After my horrendous lunch, TV Guide senior correspondent Zoe Alexander Levin and I suffered a humiliating loss in the PoV contest. She just couldn’t get her footing while carrying 20 + cups of orange-colored water across a balance beam. Can you blame her? But we were happy to see that Gretchen Massey, who hosts House Calls on CBS.com, and Brian had won. Brian took a $500 prize and Gretchen, who was on the block as a pawn to help evict house outcast Reagan, took the Golden PoV. Gretchen shockingly chose to save Reagan and Kevin then put Brian on the block. It was at this time that the GCA had a special meeting in which Brian wanted to affirm our support for him. Kyle pledged his loyalty, provided Brian wear a pink poodle cape, which was really a hideous comforter from one of the bedrooms. I, too, vowed to support Brian. But shortly after our meeting, TV Week columnist Joe Adalian informed me that Brian had suggested nominating me for eviction earlier in the day. Feeling betrayed, I cast my vote to evict Brian in the diary room. Only one person voted to evict Gretchen (Kyle stuck with his poodle cape promise) and Brian was evicted. I was later informed that he never said any such thing to Joe and the two of them were still disputing this as we left the lot. Someone had better fess up!
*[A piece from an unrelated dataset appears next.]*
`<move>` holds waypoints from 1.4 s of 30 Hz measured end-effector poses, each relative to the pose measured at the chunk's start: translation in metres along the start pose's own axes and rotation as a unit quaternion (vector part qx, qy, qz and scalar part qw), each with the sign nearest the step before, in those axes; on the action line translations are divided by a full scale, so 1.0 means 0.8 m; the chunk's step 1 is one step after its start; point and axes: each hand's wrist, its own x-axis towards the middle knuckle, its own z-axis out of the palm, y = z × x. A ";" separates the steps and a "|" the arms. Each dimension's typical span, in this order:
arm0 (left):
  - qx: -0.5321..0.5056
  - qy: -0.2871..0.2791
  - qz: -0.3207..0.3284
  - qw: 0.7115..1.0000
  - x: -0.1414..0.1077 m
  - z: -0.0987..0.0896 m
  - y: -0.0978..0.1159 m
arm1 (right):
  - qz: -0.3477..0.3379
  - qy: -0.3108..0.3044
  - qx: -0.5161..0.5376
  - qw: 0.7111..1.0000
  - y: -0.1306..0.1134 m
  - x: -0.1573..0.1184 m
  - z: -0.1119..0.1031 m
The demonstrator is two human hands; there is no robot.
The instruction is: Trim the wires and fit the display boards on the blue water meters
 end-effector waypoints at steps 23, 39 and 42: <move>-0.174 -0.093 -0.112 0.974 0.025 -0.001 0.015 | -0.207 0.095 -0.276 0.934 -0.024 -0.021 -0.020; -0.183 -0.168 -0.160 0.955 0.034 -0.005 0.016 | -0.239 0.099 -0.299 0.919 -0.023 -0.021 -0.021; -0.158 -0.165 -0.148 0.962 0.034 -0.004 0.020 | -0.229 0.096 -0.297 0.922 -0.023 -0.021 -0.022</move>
When I finally in got back to my car that night, I felt as if I’d pulled into the parking structure a lifetime ago. I would not survive an entire season in that house, especially not without my husband. I have a new respect for Big Brother contestants and will now pray daily for those who are forced to endure slop for an extended period of time. I am quite glad to be back on my side of the CBS lot, at CBS 2 /KCAL 9, where I’m allowed to read the news, surf the Internet and eat whatever I want — even if it’s dog cake.